October 25, 2004

Lunch Beyond Good and Evil: Around a Table with Michael Ledeen

The International Roundtable at Macalester is one of the biggest annual events on campus. This year, (Sir) Ahmed Samatar of the International Studies department managed to corral three leading intellectuals into speaking: super-leftie Tariq Ali, historian of the British empire Niall Ferguson and mega-neoconservative Michael Ledeen. (Right now the Mac Weekly site is not showing my story that was published on Friday. I emailed the webmaster about it, so that should be cleared up.)

As a senior, I was invited to the Roundtable lunch. Things just went from there. The following was my editorial on what happened:

With the election scorching our brains, the future has seldom looked less certain. A small network of ideologues, analysts and bureaucratic adventurers known as neoconservatives have shaped our strange generation in ways unimaginable only a few years ago. As Washington reporter Josh Marshall put it, the war in Iraq will forever be known as the war that neocons agitated for, framed, planned (poorly), and finally carried out, by persuading a trusting American public with fake intelligence, over the resistance of the vast majority of the world. Thomas Friedman stated that this war could never have happened without a couple dozen in the capital leaning on the levers of power.

At this precipitous, binary moment in our nation’s history, either we are about to reach the High Noon of an eight-year Bush presidency, or we are tripping through its final days. If Bush is finished, the psychopathology of individuals like Michael Ledeen will be digested for decades. If the smirk-in-chief is just settling in, we’d better figure out these people’s motives, and quickly.

After Tariq Ali’s Friday morning session, where Ledeen perused a book for long stretches, the speakers, and some seniors and professors retreated to the Weyerhauser Boardroom. I asked Dhruva Jaishankar to save me a seat at some table. I built a croissant sandwich, and I suddenly discovered that Dhruva had landed at Ledeen’s table. He saved me the chair on Ledeen’s left. I thought, “What the hell? Let’s do it,” and sat down with the grim scholar of war.

How do I converse with a genuinely diabolical person, especially one about to speak before the whole campus? I thought, chewing my sandwich, can I just bitch at the man holding the American Enterprise Institute’s ‘Freedom Chair?’
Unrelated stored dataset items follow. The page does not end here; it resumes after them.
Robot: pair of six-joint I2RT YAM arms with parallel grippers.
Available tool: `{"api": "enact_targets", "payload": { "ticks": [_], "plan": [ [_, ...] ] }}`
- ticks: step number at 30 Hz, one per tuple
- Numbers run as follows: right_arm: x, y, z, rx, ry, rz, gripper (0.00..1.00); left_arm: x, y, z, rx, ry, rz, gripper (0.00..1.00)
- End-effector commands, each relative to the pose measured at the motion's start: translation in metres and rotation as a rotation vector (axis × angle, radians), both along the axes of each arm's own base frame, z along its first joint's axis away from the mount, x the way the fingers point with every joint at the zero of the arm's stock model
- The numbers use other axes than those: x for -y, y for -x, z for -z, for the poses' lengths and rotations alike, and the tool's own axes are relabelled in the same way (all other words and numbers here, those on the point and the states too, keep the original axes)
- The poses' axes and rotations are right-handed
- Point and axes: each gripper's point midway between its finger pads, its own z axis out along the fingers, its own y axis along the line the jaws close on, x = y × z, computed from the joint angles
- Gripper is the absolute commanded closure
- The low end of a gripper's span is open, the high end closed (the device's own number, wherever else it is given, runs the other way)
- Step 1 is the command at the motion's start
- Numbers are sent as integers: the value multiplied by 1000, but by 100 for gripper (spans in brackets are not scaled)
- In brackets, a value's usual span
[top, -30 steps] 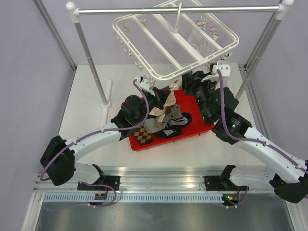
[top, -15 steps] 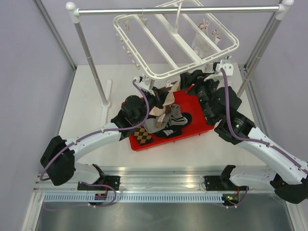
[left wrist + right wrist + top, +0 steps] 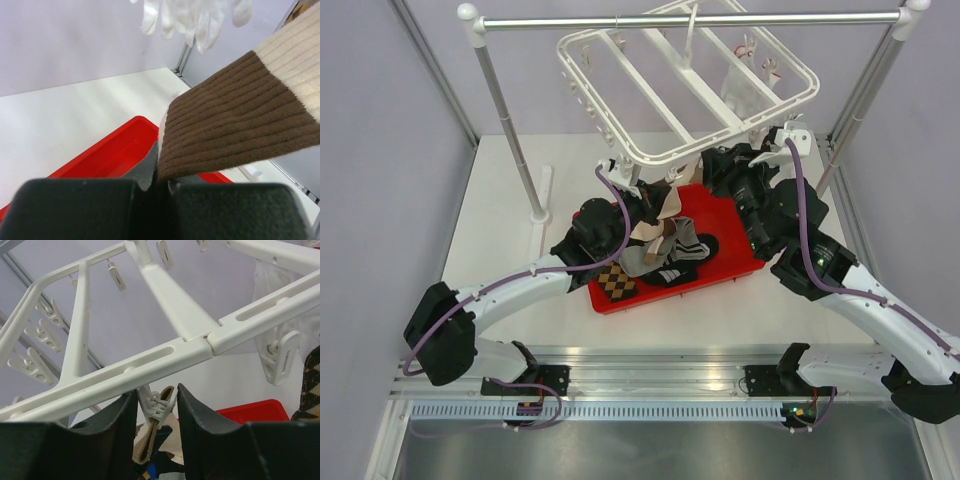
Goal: Remove the socks clipped to the hanger
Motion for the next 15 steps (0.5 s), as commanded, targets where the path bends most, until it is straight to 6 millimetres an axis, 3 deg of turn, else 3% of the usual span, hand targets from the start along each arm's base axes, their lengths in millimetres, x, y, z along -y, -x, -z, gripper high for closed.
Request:
{"api": "enact_targets", "payload": {
  "ticks": [1, 7, 11, 15],
  "plan": [
    [8, 6, -18, 21, -33, 8, 60, 0, -3, -10, 46, -6, -21, 98],
    [9, 5, -16, 19, -22, 19, 77, 2, -4, -9, 43, -11, -23, 98],
    [8, 5, -17, 21, -17, 15, 95, 2, -4, -9, 44, -12, -24, 98],
    [6, 5, -16, 19, -14, 10, 99, 0, -6, -6, 37, -19, -39, 98]
  ]
}}
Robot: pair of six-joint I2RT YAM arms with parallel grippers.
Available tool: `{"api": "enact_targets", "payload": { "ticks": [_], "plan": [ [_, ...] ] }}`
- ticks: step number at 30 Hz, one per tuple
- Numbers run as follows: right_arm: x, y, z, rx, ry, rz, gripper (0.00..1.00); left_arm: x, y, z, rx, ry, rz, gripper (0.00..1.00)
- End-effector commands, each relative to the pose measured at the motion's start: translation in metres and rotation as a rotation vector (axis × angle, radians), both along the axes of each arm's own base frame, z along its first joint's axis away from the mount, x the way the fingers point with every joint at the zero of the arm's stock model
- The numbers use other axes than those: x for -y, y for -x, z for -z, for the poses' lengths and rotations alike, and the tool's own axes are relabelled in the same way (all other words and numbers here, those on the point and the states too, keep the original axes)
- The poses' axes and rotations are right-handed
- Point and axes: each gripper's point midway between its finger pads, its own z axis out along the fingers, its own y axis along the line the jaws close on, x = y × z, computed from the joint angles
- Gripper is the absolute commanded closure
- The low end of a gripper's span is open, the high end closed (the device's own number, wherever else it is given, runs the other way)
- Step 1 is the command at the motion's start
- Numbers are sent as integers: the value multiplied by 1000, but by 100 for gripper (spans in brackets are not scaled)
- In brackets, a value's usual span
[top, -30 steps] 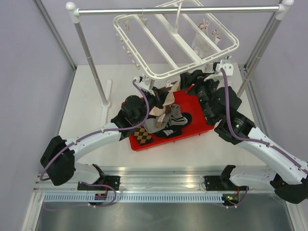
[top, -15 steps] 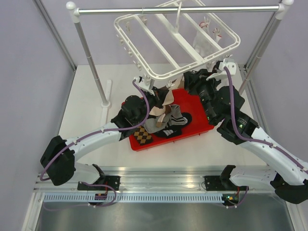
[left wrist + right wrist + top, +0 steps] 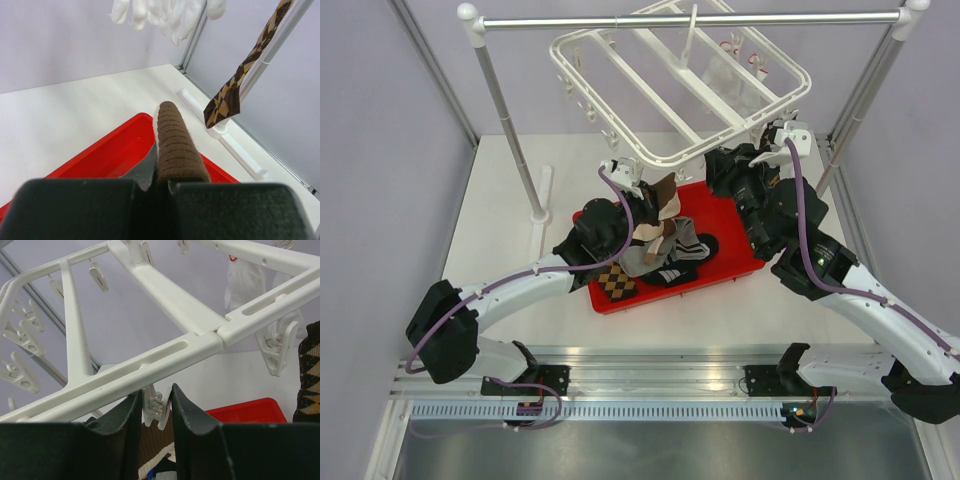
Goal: Remove the socks clipped to the hanger
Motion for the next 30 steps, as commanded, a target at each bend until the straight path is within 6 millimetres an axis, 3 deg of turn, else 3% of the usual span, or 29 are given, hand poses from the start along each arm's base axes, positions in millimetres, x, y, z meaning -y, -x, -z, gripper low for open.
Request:
{"api": "enact_targets", "payload": {
  "ticks": [1, 3, 4, 7, 9, 10, 13, 16, 17, 21, 24, 26, 30],
  "plan": [
    [4, 5, -18, 28, -25, 1, 99, -1, -4, -11, 39, -9, -30, 98],
    [3, 4, -18, 27, -20, -2, 99, -6, -9, -5, 14, -20, -65, 96],
    [0, 4, -18, 28, -21, -11, 99, -7, -10, -2, 3, -23, -75, 78],
    [-6, 2, -18, 25, -15, -25, 99, -12, -9, -1, -11, -15, -91, 46],
    [-9, 0, -16, 20, -8, -28, 99, -13, -8, -2, -12, -8, -89, 36],
    [-11, -1, -17, 21, -10, -32, 99, -13, -6, -1, -13, -7, -84, 25],
    [-18, -2, -19, 21, -7, -51, 99, -12, 5, -7, 28, 28, -31, 24],
    [-28, -4, -20, 18, 0, -73, 99, 0, 19, -3, 89, 54, 76, 21],
    [-34, -7, -15, 9, 12, -79, 99, 9, 26, -13, 134, 92, 135, 21],
    [-43, -8, -18, 5, 13, -90, 99, 41, 23, 9, 156, 114, 240, 19],
    [-46, -8, -22, 6, 8, -98, 99, 50, 24, 2, 235, 193, 275, 14],
    [-49, -9, -20, -1, 11, -100, 99, 67, 14, 13, 219, 182, 304, 14],
    [-53, -9, -19, -5, 10, -106, 99, 90, 11, 11, 241, 220, 368, 15]
  ]
}}
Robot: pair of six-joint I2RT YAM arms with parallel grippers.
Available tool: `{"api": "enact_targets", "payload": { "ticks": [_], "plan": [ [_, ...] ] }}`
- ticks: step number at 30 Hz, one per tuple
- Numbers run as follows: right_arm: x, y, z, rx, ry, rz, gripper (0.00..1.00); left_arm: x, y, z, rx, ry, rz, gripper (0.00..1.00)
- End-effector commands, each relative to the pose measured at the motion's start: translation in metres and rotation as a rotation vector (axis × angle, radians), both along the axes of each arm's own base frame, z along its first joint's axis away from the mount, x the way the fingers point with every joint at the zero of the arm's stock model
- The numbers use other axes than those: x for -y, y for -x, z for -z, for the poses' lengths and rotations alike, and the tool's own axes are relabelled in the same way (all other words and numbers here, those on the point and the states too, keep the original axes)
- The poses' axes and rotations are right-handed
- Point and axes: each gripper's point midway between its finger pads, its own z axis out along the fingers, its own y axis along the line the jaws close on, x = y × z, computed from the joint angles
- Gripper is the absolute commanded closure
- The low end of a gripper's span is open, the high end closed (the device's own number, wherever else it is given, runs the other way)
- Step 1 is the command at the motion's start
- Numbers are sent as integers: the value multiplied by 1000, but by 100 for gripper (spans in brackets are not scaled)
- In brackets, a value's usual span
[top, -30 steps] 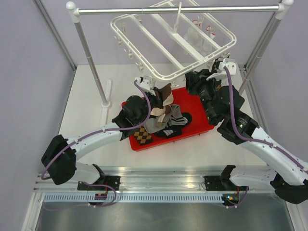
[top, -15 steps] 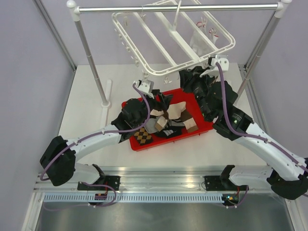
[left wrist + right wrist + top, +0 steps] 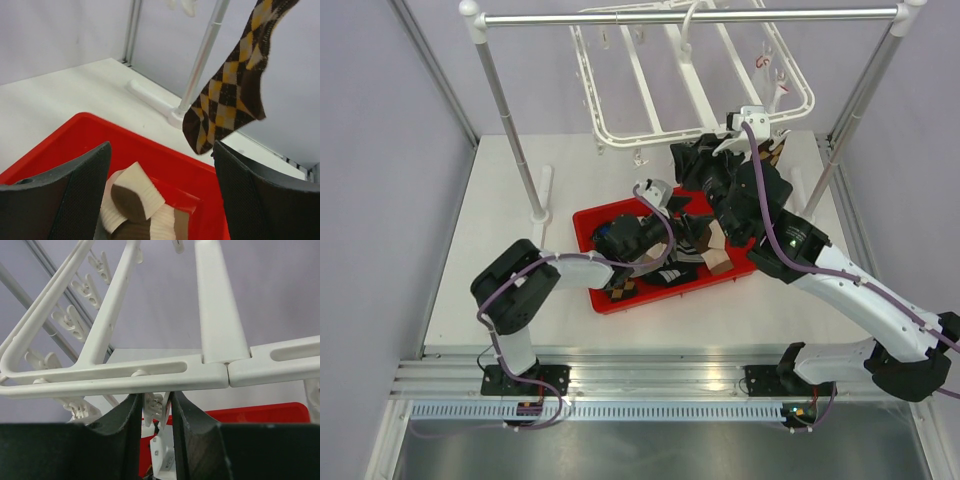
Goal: Remove the socks clipped to the hanger
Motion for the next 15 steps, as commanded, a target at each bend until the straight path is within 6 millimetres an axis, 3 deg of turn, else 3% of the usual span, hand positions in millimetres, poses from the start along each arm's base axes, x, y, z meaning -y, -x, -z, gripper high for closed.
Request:
{"api": "enact_targets", "payload": {
  "ticks": [1, 11, 15],
  "plan": [
    [0, 4, -21, 24, -45, -10, 99, 22, 11, -70, 146, 188, 115, 16],
    [-4, 3, -27, 31, -45, -15, 99, 66, 41, -69, 140, 196, 313, 16],
    [-5, 4, -26, 30, -45, -20, 99, 62, 36, -66, 114, 198, 255, 17]
  ]
}}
Parsing my words, I asked him if the Middle East was a fundamentally inscrutable “wasteland of mirrors,” a phrase I erroneously thought he’d used. No, the Middle East was pretty easy to figure out, he said.

Ledeen has staked everything on the belief that the fundamentalist Iranian leadership will nuke Israel or the U.S. once they have the bomb. Thus, for him, their downfall is among the highest of priorities. He has fought within what he deemed Washington’s “chaos” of policymaking to go after Iran. But the neocons tend to get carried away with rhetoric for its own sake: witness how State Department Undersecretary John Bolton has threatened the sensitive North Koreans right before negotiations just for the hell of it. So I asked him, if the regime in Iran is highly unpopular, how can he be sure that they aren’t exaggerating their intentions, hoping to goad the United States into overreacting and threatening them, so that they can turn around and tell the Iranian opposition that they must unite to fight the external threat?

Ledeen, a Machiavellian to the core, said that this was much too convoluted for him. He said that he was a historian of the twentieth century who’d read a great deal of fascist rhetoric, and those people were very serious about killing the Jews. Likewise, he said that former President Rafsanjani stated he would nuke Jerusalem despite the losses from a counterattack, because it would benefit Islam to take out a huge proportion of the Jews while only a small proportion of Muslims would get killed in return.

I asked why the Iranians would bomb Jerusalem if it would kill so many Muslims. He said that the Iranians murderously hate Arabs and kill them all the time. In fact, he said, the Iranians are killing “hundreds” of Arabs in Iraq today, sending in money and munitions.

His scheme to free Iran was to supply the opposition with the tools to destabilize the regime, “but not a single bullet.” I have a hard time believing he could resist arming the Iranian opposition. In fact, many say that the Pentagon, administered by Ledeen’s allies, has courted a weird, cultish anti-regime Iranian guerilla group based in eastern Iraq called the Mujahideen al-Khalq. If Bush wins, it’s quite unlikely that the neo-cons will be able to resist using forces like these to harass Tehran, but we have no idea what sort of reaction this would provoke from the highly mobilized, nationalist Iranians.

Trying to avoid provoking more mobilization, I asked Ledeen what sorts of places he got his information. “Never watch television,” he told the students at the table. He’d also given up on The New York Times. He surprised us when he said that he really likes reading online blogs, in particular Iranian and Iraqi blogs. Iranian blogging has snowballed into a serious trend, providing a sizeable young population with the means to skirt government censorship. Ledeen said that once you’d been reading a source for a while, you can get a feeling for their perspective and veracity, something I agree with.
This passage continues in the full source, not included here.